Language
Docs

Documentation

Contributors: bobinstein
Last Updated:

Entity Types

Overview

Arweave transactions are composed of transaction headers and data payloads.

ArFS entities, therefore, have their data split between being stored as tags on their transaction header and encoded as JSON and stored as the data of a transaction. In the case of private entities, JSON data and file data payloads are always encrypted according to the protocol processes defined below.

  • Drive entities require a single metadata transaction, with standard Drive tags and encoded JSON with secondary metadata.

  • Folder entities require a single metadata transaction, with standard Folder tags and an encoded JSON with secondary metadata.

  • File entities require a metadata transaction, with standard File tags and an encoded Data JSON with secondary metadata relating to the file.

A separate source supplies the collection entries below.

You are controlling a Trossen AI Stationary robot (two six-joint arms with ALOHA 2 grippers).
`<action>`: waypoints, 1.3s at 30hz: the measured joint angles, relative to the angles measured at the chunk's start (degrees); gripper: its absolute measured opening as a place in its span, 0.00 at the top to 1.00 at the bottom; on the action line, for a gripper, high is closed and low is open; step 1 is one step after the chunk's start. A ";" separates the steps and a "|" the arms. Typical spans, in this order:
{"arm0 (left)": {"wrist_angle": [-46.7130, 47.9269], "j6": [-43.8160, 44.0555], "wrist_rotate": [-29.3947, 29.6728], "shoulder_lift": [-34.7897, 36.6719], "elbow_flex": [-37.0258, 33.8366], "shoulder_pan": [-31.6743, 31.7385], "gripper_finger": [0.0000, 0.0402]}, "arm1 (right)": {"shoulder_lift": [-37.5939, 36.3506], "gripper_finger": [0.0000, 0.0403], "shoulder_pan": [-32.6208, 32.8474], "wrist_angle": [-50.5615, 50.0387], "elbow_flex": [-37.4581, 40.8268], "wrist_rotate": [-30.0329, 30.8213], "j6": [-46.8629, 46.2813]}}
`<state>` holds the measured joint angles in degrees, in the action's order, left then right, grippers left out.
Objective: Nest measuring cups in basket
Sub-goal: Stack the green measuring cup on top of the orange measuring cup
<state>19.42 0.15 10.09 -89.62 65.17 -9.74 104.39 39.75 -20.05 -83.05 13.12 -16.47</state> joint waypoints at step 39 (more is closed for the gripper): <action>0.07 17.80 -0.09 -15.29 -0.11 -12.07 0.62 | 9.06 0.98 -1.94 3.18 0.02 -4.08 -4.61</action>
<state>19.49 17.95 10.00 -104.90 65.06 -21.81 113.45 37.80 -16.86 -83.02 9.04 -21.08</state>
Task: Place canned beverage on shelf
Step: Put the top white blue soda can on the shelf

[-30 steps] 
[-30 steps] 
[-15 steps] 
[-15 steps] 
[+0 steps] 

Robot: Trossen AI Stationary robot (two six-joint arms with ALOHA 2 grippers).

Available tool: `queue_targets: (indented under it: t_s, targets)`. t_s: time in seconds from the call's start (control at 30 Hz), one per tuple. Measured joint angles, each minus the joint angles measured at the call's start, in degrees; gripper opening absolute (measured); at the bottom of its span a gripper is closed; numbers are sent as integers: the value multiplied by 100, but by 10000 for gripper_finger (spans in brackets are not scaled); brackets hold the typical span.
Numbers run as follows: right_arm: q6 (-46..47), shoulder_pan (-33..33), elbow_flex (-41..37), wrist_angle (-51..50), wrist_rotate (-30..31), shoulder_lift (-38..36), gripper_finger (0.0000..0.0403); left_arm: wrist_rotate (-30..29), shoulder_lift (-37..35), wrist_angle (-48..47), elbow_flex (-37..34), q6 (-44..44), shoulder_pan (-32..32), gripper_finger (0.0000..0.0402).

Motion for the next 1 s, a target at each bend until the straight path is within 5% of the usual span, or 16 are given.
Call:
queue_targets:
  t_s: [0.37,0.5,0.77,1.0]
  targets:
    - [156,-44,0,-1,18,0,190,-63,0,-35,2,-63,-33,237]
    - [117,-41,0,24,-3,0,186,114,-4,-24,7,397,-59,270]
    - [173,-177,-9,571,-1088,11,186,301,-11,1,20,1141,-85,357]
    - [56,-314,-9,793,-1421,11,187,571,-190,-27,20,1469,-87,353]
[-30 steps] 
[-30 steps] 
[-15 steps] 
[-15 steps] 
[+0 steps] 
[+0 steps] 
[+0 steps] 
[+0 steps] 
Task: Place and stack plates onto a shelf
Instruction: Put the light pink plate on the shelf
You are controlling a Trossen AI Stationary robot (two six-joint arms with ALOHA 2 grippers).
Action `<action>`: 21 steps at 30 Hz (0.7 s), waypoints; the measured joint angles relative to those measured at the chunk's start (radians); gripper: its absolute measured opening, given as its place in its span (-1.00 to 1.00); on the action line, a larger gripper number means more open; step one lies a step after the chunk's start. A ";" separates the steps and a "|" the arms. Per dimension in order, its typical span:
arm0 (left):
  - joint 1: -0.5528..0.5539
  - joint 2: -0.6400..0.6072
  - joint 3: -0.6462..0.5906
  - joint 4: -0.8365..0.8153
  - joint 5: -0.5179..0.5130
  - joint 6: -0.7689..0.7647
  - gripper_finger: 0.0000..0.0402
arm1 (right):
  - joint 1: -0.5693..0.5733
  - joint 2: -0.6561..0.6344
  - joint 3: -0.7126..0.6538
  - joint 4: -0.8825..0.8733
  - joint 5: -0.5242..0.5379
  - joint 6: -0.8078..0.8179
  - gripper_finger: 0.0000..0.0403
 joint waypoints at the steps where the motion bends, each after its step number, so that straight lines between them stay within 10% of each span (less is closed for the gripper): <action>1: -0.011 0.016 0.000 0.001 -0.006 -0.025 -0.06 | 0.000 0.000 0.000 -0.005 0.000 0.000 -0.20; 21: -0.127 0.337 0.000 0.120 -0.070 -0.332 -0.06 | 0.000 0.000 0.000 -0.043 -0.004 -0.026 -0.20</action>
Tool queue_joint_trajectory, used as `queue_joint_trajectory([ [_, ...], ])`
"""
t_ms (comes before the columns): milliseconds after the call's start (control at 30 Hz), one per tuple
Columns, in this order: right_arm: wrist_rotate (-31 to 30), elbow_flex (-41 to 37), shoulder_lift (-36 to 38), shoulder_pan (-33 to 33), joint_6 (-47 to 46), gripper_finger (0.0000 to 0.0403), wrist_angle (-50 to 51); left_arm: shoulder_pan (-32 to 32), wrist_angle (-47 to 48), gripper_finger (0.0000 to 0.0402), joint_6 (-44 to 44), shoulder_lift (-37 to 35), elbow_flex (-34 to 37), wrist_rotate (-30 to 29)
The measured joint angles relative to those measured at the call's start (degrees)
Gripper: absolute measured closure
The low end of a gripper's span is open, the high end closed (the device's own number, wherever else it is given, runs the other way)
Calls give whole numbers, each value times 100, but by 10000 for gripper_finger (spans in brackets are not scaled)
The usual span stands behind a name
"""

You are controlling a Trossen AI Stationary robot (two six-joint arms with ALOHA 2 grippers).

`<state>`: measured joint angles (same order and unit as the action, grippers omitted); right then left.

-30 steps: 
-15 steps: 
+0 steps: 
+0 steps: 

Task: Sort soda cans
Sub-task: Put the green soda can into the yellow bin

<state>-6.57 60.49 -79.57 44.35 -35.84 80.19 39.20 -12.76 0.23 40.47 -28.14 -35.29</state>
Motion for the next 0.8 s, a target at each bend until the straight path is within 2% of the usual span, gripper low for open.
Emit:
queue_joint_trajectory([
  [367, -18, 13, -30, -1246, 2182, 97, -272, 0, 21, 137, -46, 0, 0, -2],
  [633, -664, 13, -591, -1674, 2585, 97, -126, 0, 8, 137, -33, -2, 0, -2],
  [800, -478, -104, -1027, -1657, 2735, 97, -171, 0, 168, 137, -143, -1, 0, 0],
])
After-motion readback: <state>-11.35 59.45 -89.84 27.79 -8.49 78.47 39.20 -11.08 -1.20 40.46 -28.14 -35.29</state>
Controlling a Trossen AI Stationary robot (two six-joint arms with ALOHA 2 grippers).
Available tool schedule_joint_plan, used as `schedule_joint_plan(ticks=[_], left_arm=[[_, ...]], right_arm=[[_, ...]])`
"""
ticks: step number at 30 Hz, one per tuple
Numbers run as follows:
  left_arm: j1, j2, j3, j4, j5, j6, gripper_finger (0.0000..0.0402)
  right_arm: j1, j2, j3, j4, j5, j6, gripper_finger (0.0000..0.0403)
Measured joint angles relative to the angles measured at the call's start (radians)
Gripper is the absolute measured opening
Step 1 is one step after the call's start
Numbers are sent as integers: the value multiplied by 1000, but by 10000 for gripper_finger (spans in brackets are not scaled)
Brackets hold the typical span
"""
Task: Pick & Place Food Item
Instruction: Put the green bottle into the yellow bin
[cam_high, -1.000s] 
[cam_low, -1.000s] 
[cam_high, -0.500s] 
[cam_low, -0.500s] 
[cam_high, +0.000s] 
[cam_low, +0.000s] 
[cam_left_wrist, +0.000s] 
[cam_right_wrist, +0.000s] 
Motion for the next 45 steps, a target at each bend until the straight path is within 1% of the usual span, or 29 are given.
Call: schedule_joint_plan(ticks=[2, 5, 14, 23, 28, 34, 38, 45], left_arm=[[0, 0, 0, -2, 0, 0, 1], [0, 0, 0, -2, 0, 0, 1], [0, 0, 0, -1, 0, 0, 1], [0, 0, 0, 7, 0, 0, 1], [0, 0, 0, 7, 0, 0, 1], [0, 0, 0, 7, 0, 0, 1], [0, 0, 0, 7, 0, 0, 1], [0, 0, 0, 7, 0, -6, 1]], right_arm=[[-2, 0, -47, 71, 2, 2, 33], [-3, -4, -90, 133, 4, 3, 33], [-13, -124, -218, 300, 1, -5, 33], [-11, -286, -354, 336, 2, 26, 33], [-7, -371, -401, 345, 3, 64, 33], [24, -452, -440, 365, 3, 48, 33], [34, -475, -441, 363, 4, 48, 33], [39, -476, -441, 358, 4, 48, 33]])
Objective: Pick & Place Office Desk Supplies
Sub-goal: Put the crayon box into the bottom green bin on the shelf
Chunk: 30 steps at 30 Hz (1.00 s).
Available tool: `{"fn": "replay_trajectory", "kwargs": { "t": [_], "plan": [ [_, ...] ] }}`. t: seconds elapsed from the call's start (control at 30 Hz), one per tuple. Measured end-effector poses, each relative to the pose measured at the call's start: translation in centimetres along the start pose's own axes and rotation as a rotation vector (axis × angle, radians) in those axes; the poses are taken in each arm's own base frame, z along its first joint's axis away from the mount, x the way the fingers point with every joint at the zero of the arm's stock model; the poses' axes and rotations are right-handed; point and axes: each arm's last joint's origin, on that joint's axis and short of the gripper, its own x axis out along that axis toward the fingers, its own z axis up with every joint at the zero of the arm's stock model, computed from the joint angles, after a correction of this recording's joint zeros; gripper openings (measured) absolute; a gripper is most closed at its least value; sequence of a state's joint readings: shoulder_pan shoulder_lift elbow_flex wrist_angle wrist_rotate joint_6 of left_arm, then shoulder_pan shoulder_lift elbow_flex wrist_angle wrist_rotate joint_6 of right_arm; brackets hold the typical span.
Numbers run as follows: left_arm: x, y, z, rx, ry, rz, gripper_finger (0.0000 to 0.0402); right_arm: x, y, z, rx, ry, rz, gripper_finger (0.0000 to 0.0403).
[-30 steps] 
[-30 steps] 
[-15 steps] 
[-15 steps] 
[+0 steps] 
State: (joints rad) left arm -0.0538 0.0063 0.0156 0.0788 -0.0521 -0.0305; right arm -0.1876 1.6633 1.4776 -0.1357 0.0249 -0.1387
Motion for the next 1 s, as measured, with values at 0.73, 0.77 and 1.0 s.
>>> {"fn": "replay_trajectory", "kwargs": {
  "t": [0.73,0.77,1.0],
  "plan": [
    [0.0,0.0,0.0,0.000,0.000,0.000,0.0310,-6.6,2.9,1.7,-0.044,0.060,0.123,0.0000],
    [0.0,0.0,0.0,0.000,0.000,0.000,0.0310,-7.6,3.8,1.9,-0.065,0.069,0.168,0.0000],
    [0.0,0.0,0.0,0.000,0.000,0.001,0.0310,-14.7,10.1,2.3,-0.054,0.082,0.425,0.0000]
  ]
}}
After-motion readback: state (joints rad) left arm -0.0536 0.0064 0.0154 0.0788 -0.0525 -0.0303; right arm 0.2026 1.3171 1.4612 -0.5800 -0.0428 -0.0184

  • File entities also require a second data transaction, which includes a limited set of File tags and the actual file data itself.

  • Snapshot entities require a single transaction. which contains a Data JSON with all of the Drive’s rolled up ArFS metadata and standard Snapshot GQL tags that identify the Snapshot.

Drive

A drive is the highest level logical grouping of folders and files. All folders and files must be part of a drive, and reference the Drive ID of that drive.

When creating a Drive, a corresponding folder must be created as well. This will act as the root folder of the drive. This separation of drive and folder entity enables features such as folder view queries, renaming, and linking.

ArFS: "0.13"
Cipher?: "AES256-GCM"
Cipher-IV?: "<12 byte initialization vector as Base64>"
Content-Type: "<application/json | application/octet-stream>"
Drive-Id: "<uuid>"
Drive-Privacy: "<public | private>"
Drive-Auth-Mode?: "password"
Entity-Type: "drive"
Unix-Time: "<seconds since unix epoch>"

Data JSON {
    "name": "<user defined drive name>",
    "rootFolderId": "<uuid of the drive root folder>"
}
Drive Entity Transaction Example

Folder

A folder is a logical grouping of other folders and files. Folder entity metadata transactions without a parent folder id are considered the Drive Root Folder of their corresponding Drives. All other Folder entities must have a parent folder id. Since folders do not have underlying data, there is no Folder data transaction required.

ArFS: "0.13"
Cipher?: "AES256-GCM"
Cipher-IV?: "<12 byte initialization vector as Base64>"
Content-Type: "<application/json | application/octet-stream>"
Drive-Id: "<drive uuid>"
Entity-Type: "folder"
Folder-Id: "<uuid>"
Parent-Folder-Id?: "<parent folder uuid>"
Unix-Time: "<seconds since unix epoch>"

Data JSON {
    "name": "<user defined folder name>"
}
Folder Entity Transaction Example

File

A File contains uploaded data, like a photo, document, or movie.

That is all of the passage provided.